**WORK TO COMPLETE:**
Print the records below exactly, from the line containing "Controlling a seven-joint" down to the line containing "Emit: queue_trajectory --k", both lines included, and omit every picture.

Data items
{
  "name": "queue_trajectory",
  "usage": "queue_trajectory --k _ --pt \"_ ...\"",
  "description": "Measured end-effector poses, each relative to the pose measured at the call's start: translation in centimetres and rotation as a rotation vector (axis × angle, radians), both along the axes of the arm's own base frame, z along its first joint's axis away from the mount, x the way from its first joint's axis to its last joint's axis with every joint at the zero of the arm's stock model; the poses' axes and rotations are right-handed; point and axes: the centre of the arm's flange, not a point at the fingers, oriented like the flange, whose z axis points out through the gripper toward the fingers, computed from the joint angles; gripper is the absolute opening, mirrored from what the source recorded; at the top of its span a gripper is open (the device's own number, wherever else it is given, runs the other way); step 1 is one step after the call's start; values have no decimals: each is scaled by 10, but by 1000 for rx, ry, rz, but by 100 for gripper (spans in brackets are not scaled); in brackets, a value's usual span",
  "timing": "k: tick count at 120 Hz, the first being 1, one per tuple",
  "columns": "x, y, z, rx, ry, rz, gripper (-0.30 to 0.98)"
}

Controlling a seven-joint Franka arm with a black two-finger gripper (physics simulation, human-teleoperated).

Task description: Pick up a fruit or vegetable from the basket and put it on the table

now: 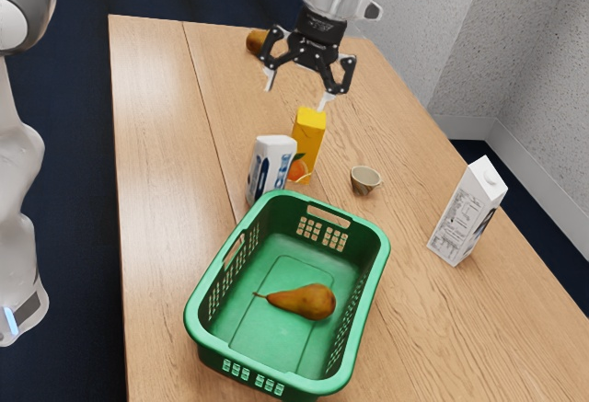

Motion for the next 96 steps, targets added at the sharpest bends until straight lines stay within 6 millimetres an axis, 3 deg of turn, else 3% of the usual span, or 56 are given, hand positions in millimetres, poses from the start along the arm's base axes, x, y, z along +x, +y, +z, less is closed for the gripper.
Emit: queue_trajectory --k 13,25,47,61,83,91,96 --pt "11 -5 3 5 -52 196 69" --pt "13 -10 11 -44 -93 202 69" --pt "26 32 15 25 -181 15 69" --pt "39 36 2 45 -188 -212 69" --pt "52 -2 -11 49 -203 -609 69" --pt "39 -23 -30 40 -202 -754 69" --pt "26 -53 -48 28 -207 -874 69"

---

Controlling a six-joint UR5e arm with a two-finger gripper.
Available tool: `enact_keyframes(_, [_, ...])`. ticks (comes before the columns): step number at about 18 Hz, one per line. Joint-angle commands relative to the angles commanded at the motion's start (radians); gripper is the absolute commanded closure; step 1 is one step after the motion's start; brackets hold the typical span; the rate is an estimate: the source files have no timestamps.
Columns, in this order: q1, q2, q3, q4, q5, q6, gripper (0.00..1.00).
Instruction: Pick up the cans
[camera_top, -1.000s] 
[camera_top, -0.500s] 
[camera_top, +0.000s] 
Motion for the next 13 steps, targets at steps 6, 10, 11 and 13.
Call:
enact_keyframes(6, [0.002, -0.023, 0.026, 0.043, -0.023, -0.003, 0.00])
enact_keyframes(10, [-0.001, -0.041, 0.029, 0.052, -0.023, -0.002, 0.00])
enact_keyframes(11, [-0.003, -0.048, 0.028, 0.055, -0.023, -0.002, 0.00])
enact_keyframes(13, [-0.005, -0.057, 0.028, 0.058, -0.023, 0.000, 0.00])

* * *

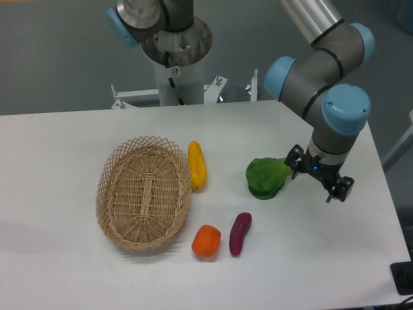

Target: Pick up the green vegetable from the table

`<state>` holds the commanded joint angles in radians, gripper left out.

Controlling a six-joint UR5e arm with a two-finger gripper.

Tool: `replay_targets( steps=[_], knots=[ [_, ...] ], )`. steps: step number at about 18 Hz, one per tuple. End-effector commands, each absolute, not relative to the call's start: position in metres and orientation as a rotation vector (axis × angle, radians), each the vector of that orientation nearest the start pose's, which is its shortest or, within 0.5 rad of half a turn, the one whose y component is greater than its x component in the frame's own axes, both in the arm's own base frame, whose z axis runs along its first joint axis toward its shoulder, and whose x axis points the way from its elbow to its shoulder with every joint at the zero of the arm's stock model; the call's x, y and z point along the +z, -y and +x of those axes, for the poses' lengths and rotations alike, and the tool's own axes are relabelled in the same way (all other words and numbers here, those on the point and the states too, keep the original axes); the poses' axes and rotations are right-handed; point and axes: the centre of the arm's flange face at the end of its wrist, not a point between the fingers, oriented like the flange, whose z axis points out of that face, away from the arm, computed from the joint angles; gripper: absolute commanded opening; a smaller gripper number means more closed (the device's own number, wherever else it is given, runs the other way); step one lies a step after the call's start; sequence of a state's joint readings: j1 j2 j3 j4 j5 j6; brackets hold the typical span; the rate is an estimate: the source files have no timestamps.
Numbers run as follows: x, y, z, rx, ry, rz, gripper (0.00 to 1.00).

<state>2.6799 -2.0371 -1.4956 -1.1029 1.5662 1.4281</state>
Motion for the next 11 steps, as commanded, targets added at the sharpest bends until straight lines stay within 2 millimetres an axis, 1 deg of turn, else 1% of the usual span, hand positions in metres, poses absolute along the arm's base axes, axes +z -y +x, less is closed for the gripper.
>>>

**COMPLETED EXERCISE:**
Controlling a seven-joint Franka arm with a black two-finger gripper (physics simulation, human-teleoperated).

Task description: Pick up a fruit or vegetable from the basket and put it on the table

now: 

Motion for the next 96 steps, targets added at the sharpest bends until straight lines stay within 6 millimetres an axis, 3 deg of turn, else 3% of the usual span, or 56 are given, hand positions in millimetres, poses from the start along the arm's base axes, x, y, z along +x, +y, +z, less is closed for the gripper.
Emit: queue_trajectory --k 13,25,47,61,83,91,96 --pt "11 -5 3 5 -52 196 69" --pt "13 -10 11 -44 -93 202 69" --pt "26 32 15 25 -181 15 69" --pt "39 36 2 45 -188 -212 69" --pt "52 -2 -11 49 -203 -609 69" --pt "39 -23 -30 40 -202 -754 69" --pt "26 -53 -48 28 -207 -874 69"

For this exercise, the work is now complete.